Number of primes between 1 to 80000 is: 7837

worker stated following messages:
Worker (ID: 13620) found 4203 primes from 1 to 40000
Worker (ID: 20856) found 3634 primes from 40001 to 80000
Processing time: 16.129 seconds


### **Using more than two workers in an automatized fashion**

Next, we will try to use more workers to improve performance even further. Of course, we could just copy/paste our code for each new worker, but it would be more elegant to have an automated solution.
For this, we need to:
1) have a variable which we name **numbersOfWorkers** that we use to set the number of workers we want
2) split our range into as many tasks as we have workers
3) create an empty list called **workerCollection** in which we store all new workers.


In [20]:
#how can we automatically split the tasks for different numbers of workers
startValue = 1
endValue = 80000
numberOfWorkers = 4

#code for splitting the tasks
def splitRangeIntoTasks(startValue, endValue, numberOfWorkers):
    splitArrs = np.array_split(np.arange(startValue, endValue + 1), numberOfWorkers)
    tasks = [[i[0], i[-1]] for i in splitArrs]
    return tasks, splitArrs

tasks, splitArrs = splitRangeIntoTasks(startValue, endValue, numberOfWorkers)

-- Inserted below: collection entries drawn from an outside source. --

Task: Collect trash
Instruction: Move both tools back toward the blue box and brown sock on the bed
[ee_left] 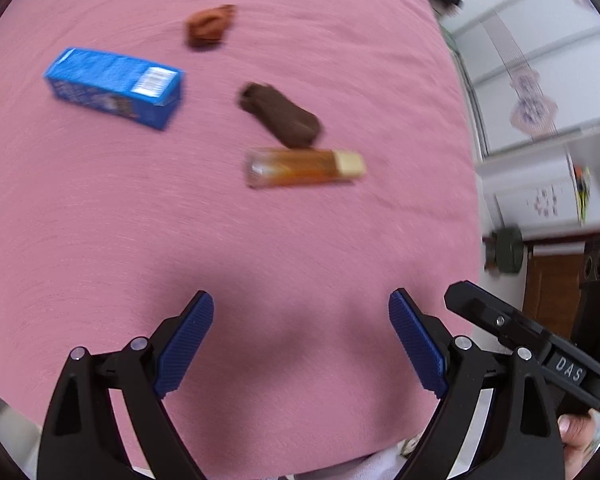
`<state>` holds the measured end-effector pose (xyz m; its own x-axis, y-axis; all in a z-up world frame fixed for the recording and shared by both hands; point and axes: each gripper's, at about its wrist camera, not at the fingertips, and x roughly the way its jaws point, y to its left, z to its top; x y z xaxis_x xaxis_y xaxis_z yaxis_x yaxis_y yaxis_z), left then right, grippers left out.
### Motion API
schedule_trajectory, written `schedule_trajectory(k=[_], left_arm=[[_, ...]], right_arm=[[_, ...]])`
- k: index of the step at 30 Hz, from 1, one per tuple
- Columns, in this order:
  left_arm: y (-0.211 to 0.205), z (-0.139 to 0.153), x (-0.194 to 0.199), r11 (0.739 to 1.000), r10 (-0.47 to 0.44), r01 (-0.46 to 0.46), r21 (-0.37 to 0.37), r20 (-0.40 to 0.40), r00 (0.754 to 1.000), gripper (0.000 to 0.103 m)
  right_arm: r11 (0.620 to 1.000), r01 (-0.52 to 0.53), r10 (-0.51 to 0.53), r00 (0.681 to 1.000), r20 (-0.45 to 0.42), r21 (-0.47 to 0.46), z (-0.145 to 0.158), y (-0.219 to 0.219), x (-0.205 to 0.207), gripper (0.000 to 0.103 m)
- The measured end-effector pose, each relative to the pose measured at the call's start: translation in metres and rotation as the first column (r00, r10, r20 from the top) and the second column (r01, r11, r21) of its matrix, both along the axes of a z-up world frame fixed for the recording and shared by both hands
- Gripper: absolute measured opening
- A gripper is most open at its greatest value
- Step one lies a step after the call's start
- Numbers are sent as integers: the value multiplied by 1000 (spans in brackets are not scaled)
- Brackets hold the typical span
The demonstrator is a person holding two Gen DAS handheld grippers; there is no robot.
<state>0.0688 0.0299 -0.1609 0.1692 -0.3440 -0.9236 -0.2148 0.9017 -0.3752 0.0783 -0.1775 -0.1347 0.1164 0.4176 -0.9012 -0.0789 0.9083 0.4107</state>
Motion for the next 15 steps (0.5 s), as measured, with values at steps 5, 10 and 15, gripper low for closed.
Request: schedule_trajectory(k=[5, 10, 15], left_arm=[[41, -11, 19, 990, 136, -136, -22, -16, 991, 89], [73, -23, 44, 968, 247, -248, -34, -35, 968, 89], [99, -37, 69, 945, 321, -323, -41, -52, 946, 90]], right_arm=[[996, -85, 85, 996, 8, -20, -4, 34, 33, 52], [989, -144, 144, 990, -3, -38, -15, 63, 69, 52], [978, -198, 197, 980, -22, -68, -35, 86, 103, 52]])
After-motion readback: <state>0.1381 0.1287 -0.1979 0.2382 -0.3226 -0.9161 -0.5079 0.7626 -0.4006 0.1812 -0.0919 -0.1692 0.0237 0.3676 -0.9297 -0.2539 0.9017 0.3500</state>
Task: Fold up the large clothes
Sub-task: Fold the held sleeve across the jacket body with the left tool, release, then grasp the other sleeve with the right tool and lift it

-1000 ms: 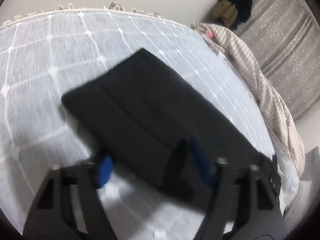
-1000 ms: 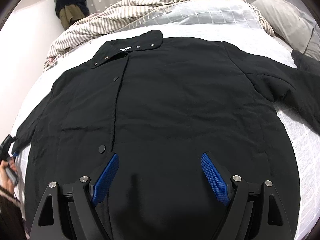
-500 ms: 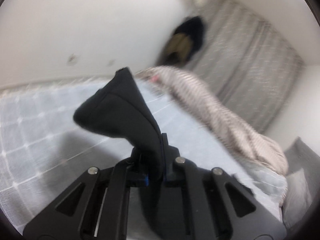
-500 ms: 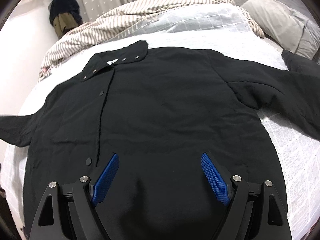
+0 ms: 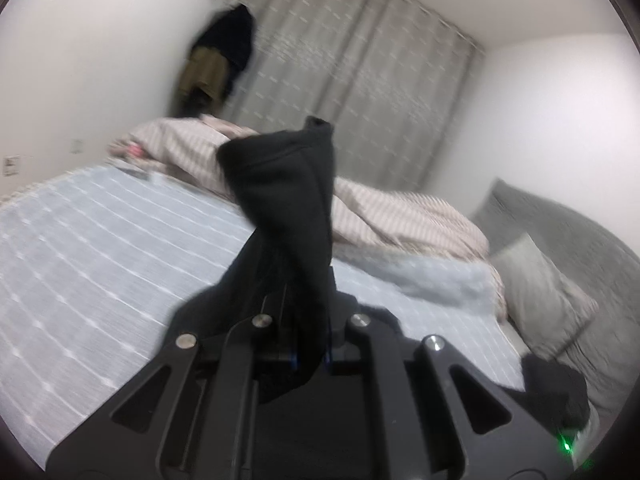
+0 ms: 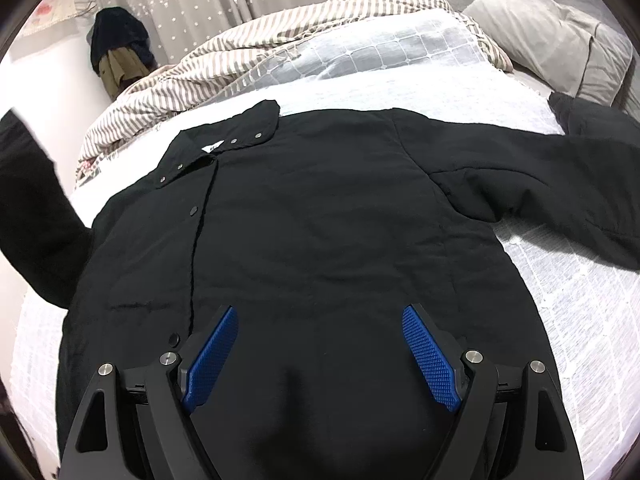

print('The splitArrs looks like:')
for iSplit in splitArrs:
    print(iSplit)
print('The tasks looks like:')
for iTask in tasks:
    print(iTask)
print('----------')





The splitArrs looks like:
[    1     2     3 ... 19998 19999 20000]
[20001 20002 20003 ... 39998 39999 40000]
[40001 40002 40003 ... 59998 59999 60000]
[60001 60002 60003 ... 79998 79999 80000]
The tasks looks like:
[1, 20000]
[20001, 40000]
[40001, 60000]
[60001, 80000]
----------


Next, we use a for-loop to loop through our tasks and create a worker in each iteration which we store by appending it to our **workerCollection** list.
Afterwards, we can loop through our **workerCollection** to start, join, and close the workers.

In [21]:
import multiprocessing as mp
from codeLib import splitRangeIntoTasks, countPrimesInRange_withSharedVars #this is required for Jupyiter notebook (and other IDEs; mostly on Windows) to work with multiprocessing

#created shared variable between processes; stores primes count from workers
sharedValue = mp.Value('i', 0) # "i": integer, 0: starting value

#create shared queue between processes; stores print messages from workers
messageQueue = mp.Queue() 

#define number of workers
numberOfWorkers = 4 #8

#split range between startValue/endValue into multiple tasks
tasks = splitRangeIntoTasks(startValue, endValue, numberOfWorkers)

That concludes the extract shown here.